S’y ajoute un effet de second tour, souvent sous-estimé. Une mauvaise récolte fait monter les prix locaux au moment précis où les revenus agricoles s’effondrent. Les ménages ruraux subissent donc le choc deux fois — comme producteurs, puis comme acheteurs.

Le vrai enjeu : anticiper, pas constater

C’est le point le plus important du rapport, et il est encourageant.

Pour la première fois, les mécanismes climatiques permettent d’anticiper plusieurs mois à l’avance une partie du choc alimentaire. Un épisode El Niño se détecte dans les températures océaniques bien avant que la première récolte ne soit perdue.

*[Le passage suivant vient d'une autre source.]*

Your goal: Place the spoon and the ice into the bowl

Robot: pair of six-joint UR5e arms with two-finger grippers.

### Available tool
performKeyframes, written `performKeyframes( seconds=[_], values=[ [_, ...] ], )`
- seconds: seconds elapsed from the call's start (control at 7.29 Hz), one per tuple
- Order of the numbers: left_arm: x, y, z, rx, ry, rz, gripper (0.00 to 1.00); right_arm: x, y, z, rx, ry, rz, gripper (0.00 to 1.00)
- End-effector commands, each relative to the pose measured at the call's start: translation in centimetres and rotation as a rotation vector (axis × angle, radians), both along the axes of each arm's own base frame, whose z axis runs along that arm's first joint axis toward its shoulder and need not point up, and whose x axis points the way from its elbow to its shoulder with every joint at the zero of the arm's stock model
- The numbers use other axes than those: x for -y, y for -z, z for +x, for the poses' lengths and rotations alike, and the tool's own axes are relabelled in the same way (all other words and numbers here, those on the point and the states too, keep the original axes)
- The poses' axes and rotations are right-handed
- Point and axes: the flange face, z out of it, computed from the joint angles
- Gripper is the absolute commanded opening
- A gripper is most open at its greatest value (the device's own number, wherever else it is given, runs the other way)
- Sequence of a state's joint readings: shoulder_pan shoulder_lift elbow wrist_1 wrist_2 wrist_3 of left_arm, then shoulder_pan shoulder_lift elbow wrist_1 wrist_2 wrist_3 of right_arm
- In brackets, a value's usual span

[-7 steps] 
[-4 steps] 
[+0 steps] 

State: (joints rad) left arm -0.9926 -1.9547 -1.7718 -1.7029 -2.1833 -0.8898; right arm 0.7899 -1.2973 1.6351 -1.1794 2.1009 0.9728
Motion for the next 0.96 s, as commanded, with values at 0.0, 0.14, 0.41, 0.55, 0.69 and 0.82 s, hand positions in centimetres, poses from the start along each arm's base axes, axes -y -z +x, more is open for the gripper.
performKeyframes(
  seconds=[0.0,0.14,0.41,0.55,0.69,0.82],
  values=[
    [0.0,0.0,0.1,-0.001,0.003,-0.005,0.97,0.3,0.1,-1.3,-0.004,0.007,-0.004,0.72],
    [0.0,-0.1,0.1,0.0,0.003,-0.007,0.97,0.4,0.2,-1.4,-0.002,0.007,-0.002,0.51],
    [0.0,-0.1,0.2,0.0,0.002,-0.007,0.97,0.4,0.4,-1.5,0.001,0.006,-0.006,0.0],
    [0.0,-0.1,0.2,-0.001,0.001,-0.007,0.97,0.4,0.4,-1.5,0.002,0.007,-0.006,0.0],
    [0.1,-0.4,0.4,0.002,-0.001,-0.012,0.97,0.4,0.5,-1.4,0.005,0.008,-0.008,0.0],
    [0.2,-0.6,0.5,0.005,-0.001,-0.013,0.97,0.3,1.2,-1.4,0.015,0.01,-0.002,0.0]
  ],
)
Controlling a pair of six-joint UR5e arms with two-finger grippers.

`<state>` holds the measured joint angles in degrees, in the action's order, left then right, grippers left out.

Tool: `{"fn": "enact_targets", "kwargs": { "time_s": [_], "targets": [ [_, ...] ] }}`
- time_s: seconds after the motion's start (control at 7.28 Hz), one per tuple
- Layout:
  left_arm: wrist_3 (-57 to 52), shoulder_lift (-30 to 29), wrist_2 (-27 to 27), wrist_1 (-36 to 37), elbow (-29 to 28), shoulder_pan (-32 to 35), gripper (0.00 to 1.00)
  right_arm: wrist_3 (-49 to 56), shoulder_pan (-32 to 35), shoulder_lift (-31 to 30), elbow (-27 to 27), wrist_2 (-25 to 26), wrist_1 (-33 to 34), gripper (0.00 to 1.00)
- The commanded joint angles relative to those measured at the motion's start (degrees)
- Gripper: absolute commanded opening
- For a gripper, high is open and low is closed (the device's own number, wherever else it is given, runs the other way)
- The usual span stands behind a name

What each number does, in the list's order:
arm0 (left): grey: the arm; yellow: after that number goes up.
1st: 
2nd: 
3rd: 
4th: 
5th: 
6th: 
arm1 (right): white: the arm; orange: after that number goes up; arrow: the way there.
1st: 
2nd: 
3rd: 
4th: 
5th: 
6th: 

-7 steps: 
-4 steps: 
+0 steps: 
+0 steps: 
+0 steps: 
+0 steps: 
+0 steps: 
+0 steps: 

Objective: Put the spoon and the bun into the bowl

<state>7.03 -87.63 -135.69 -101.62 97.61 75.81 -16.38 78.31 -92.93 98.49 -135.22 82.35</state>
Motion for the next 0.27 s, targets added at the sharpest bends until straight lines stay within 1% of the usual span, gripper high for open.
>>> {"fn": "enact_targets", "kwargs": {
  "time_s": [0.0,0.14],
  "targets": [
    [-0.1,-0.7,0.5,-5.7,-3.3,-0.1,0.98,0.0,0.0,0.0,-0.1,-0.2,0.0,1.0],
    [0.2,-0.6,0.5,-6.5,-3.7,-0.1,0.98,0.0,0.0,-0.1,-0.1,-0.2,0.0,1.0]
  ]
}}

La question n’est donc plus de savoir si l’aide arrivera, mais si elle arrivera avant les récoltes perdues. Ce sont deux économies totalement différentes. Distribuer des semences résistantes à la sécheresse, reconstituer des stocks régionaux, sécuriser des lignes de crédit avant la crise coûte une fraction de ce que coûte une opération d’urgence une fois la famine installée — et sauve infiniment plus de moyens de subsistance.

L’obstacle n’est pas la connaissance : elle est disponible. Il est financier et administratif. Les mécanismes d’aide se déclenchent traditionnellement sur constat de crise, pas sur prévision. Un financement anticipatif suppose d’accepter de dépenser pour un événement qui pourrait ne pas se produire — un pari politiquement inconfortable, même quand il est économiquement rationnel.

Ce qu’il faut surveiller

Trois signaux dans les prochains mois : la confirmation ou non de l’intensité annoncée par les mesures océaniques, le déclenchement effectif de financements anticipatifs par les bailleurs, et l’état des stocks céréaliers régionaux avant la prochaine saison. Ce dernier point est décisif et mal documenté : une part considérable des flux céréaliers ouest-africains échappe à toute statistique officielle, ce qui complique l’évaluation des réserves réellement disponibles.

Les analyses de sécurité alimentaire sont publiées par le Programme alimentaire mondial.